Within recent times the question as to the limitation of Christ's

knowledge was hotly debated. That debate showed how much uncertainty

on Christological questions exists and how strong monophysite opinion

still is. In spite of Christ's own dicta, in spite of the dogma of

two natures, denial of the limitation was widespread and persistent.

To many devout minds it seems impious to speak of Christ's ignorance.

This is a
case in which the Chalcedonian definition is an invaluable

guide. If one brings to an examination of Christ's nature the

preconceived notion of His omniscience, the doctrine of the limitation

of His knowledge seems an outrage on belief; but if one approaches the

question with the orthodox formula in mind, one is prepared to find

that His cognitive faculties were perfectly human and humanly perfect.

So we find it. His knowledge and His faculties of knowledge on the

lower plane of His experience were essentially the same as ours.
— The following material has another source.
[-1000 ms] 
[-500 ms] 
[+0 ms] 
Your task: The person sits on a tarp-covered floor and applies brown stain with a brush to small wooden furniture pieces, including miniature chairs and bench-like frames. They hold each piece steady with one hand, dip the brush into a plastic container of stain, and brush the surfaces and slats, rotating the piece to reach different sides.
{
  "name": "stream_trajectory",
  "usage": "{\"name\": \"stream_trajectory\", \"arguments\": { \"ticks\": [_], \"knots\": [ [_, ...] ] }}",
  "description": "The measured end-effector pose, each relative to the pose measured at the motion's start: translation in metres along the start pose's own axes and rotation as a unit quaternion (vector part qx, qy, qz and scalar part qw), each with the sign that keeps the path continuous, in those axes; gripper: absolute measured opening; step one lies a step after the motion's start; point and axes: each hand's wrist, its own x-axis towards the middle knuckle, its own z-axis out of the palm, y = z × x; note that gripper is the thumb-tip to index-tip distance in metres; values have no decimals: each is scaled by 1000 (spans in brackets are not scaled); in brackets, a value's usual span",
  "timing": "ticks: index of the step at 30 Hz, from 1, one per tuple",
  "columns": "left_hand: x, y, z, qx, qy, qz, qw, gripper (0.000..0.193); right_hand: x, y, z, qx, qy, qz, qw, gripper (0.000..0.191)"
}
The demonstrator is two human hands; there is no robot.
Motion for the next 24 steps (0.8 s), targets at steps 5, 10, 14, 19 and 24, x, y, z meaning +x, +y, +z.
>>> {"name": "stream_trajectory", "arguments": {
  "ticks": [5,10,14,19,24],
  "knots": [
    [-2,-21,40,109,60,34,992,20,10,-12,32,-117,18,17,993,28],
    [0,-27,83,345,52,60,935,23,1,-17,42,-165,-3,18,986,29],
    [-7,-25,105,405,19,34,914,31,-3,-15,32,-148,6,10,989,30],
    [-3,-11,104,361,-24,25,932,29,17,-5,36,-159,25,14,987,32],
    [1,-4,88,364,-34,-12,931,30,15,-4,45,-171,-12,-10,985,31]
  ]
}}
He

thought in our categories. He used our organon, perfect of its kind,

but still a human organon. As man, inevitably, He had thoughts

uncognised; and such a mental state we call "ignorance." His mind

passed through stages of development as ours does. Education widened

His horizon, strengthened His faculties, and increased His knowledge.
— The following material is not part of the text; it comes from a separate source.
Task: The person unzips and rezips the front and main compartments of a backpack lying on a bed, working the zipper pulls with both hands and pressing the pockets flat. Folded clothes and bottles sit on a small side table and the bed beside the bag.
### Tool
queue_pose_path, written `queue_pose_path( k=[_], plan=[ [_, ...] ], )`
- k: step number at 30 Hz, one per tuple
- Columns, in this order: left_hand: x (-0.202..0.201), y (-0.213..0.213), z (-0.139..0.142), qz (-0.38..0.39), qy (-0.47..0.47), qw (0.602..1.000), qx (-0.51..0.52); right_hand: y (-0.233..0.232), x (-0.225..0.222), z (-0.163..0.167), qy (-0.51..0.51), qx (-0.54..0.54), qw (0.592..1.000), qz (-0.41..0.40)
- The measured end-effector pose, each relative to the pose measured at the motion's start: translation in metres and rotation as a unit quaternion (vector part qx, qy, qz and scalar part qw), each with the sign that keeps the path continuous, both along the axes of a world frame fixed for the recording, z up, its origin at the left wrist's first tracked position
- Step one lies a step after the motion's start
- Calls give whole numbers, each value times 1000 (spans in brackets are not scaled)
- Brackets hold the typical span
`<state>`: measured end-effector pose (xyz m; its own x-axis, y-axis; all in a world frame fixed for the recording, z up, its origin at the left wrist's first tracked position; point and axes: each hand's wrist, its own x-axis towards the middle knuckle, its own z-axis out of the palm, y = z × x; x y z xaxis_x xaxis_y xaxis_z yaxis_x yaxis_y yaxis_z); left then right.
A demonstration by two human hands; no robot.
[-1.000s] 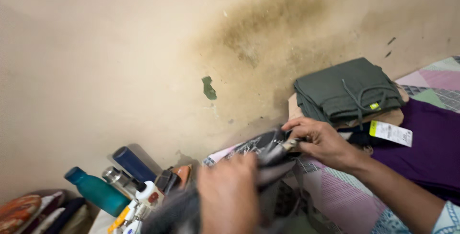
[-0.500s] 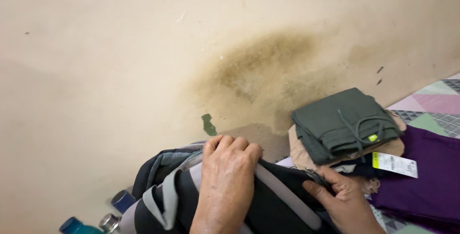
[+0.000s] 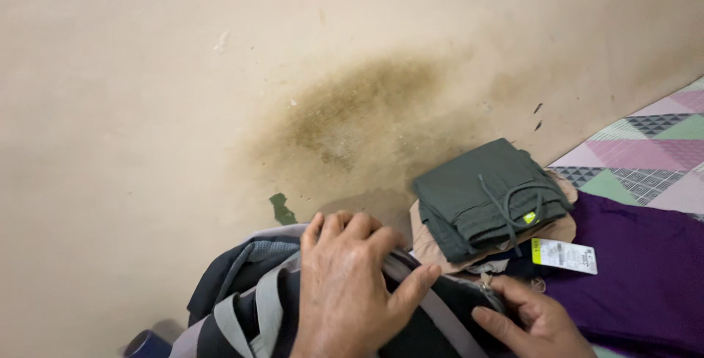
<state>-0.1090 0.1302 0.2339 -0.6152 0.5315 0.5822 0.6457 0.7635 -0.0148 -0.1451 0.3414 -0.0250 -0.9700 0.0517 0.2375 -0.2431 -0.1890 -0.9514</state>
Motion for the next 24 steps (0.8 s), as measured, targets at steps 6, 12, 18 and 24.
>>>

Advance in knowledge implies a prior state of relative ignorance. The

word "ignorance" as applied to Christ sounds very terrible; but

investigation of its meaning robs it of its terrors. We use the word

in two senses. On the one hand it may mean the absence of a thought,

its absolute non-presence in consciousness. On the other it may mean

thought unrelated to experience, one whose implications are not or

cannot be fully deduced, in fact, the incomplete cognition of an idea.

In neither case does it involve imperfection in the instrument or moral

fault. On the contrary ignorance is a mark of the normal in cognition.
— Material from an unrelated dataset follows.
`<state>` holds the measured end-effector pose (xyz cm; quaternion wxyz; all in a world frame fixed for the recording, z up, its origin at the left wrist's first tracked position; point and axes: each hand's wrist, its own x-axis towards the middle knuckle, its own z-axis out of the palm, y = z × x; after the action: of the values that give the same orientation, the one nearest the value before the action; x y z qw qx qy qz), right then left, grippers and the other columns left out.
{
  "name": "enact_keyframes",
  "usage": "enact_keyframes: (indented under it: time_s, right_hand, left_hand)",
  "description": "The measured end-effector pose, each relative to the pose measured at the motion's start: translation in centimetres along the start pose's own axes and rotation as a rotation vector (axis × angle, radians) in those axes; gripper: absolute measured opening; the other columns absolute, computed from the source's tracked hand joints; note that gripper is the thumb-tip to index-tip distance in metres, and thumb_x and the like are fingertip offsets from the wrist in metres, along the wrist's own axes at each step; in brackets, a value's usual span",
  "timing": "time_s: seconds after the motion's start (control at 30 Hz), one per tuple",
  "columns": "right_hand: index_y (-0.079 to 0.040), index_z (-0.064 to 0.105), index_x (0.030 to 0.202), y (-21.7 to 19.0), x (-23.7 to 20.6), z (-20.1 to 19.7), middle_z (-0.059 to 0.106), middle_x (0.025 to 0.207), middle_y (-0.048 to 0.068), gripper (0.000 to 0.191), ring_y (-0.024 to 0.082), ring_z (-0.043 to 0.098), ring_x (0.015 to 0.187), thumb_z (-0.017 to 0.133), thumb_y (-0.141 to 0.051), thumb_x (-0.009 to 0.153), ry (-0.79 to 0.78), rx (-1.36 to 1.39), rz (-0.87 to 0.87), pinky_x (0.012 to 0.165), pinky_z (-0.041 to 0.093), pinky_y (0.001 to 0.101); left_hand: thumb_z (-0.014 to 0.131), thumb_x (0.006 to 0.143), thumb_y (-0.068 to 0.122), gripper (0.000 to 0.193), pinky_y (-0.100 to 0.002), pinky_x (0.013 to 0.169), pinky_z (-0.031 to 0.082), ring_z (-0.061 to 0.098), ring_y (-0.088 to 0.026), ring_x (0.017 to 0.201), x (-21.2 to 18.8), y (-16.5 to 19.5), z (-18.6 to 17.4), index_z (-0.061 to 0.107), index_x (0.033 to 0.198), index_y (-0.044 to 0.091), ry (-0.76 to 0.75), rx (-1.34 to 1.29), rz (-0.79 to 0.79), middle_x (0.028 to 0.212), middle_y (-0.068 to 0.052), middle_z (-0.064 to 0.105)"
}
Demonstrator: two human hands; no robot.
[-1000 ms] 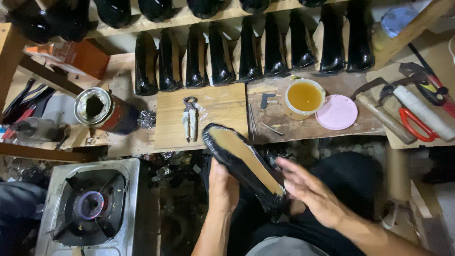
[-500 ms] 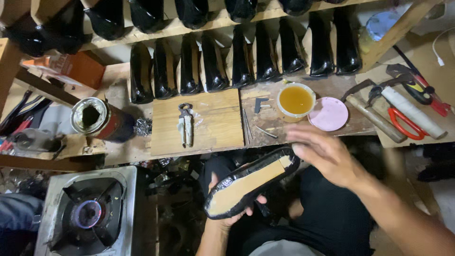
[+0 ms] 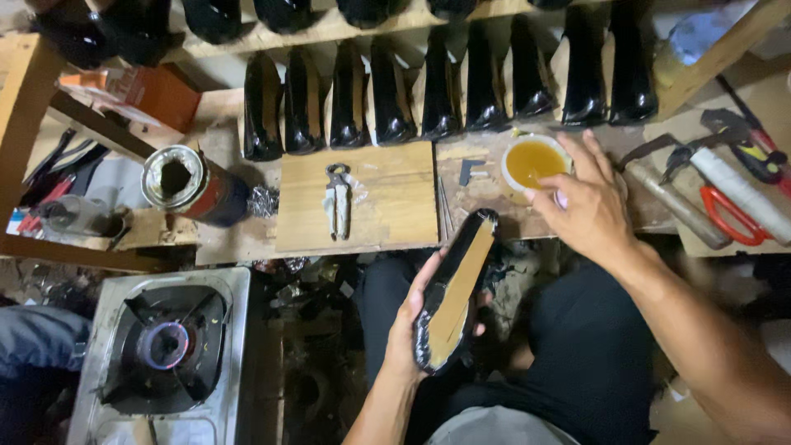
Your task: The person applies a yellowish liquid adhesive to the sole of a black high-heeled shoe using their fingers. They repeatedly dip fingers into a small container and spread the glue along the sole's perimeter and center, then place the shoe on a nearby shelf.
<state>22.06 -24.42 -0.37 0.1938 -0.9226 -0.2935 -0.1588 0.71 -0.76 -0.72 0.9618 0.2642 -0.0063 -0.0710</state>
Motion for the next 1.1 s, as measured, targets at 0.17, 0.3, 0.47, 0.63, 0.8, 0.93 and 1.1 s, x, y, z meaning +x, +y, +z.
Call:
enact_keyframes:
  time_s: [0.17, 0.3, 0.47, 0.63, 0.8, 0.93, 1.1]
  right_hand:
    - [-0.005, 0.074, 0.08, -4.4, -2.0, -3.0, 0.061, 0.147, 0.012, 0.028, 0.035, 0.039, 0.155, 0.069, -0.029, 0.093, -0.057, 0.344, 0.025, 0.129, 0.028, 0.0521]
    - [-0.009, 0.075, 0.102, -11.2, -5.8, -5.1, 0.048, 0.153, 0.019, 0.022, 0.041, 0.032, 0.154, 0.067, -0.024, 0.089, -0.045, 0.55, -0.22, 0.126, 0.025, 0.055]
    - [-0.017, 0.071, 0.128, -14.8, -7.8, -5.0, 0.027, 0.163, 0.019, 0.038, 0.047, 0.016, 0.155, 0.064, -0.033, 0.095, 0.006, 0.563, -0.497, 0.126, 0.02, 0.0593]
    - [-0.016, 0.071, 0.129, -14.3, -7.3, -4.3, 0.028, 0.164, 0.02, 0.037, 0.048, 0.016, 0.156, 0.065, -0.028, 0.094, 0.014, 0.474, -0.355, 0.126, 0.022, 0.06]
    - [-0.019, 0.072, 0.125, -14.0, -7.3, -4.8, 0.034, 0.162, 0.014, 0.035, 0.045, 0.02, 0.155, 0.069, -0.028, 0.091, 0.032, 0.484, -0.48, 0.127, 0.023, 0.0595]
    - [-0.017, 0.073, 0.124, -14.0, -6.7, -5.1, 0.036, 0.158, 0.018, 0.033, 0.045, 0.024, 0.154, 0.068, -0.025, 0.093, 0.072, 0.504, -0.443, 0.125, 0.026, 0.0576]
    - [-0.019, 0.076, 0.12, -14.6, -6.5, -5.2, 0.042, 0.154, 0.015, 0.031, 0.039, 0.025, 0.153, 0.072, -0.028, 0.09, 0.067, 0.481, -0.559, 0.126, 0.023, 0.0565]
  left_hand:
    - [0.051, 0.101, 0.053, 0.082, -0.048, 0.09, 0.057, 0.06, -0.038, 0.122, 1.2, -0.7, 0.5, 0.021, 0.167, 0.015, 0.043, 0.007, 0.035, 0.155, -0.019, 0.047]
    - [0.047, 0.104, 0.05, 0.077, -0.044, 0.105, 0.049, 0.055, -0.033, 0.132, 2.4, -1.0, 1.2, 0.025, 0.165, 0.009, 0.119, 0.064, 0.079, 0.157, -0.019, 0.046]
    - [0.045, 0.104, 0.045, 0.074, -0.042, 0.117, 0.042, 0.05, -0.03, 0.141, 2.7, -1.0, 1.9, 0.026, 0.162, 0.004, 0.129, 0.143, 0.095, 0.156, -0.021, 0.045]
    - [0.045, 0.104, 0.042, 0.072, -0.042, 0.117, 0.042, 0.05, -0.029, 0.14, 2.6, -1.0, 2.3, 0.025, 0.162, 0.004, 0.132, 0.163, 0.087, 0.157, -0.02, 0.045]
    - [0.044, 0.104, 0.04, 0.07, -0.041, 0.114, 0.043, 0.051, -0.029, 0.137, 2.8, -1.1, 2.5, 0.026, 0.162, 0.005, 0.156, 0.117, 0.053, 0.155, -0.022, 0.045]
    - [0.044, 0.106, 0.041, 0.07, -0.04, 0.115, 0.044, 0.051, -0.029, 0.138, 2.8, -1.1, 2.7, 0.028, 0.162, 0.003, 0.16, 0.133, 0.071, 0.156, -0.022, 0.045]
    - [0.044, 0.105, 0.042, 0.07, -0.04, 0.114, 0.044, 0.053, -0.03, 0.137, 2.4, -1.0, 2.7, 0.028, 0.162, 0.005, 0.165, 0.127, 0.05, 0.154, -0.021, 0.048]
If ignorance and limitation of knowledge were not found in Christ, we

should be forced to agree with Apollinaris that the divine Logos had

superseded His human intellect.



Ignorance in so far as it is a positive attribute is far from being a

mark of imperfection. It is a true paradox that ignorance like

obliviscence forms part of the process of human cognising. Probably in

the truth of things memory is of the essence of mind. Thoughts

naturally and spontaneously reproduce themselves. The past of

experience tends automatically to carry forward into the present. The

function of the brain then, or of a mental faculty intimately

co-operating with the brain is to discriminate, to sift and select, to

prolong into present consciousness what is of importance for action and

to relegate the irrelevant to partial or total oblivion. From this

psychological standpoint ignorance and obliviscence are seen to be

achievements of the intellect. The presence of all facts in a human

consciousness is unthinkable. If it were possible, it would paralyse

action. If we exempt Christ from the law of ignorance and

obliviscence, we ipso facto dehumanise his cognition. When we say

that Jesus was ignorant of much scientific truth, or that his

prescience was limited, we do not compromise His dignity. We simply

assert the naturalness of His intellect and the true humanity of that

element of His nature. To do otherwise, to claim omniscience for His

human intellect is gross monophysitism. His knowledge was deeper,

surer, more penetrating than ours, because the light of His divine

intuition streamed through the veil of sense and illumined the lower

phases of intelligence. This is an instance of the communicatio

idiomatum. The properties of the two natures act and react upon one

another. But we must make the distinction of natures our

starting-point, or fusion will take place. There must be idiomata

first, or the communicatio is meaningless.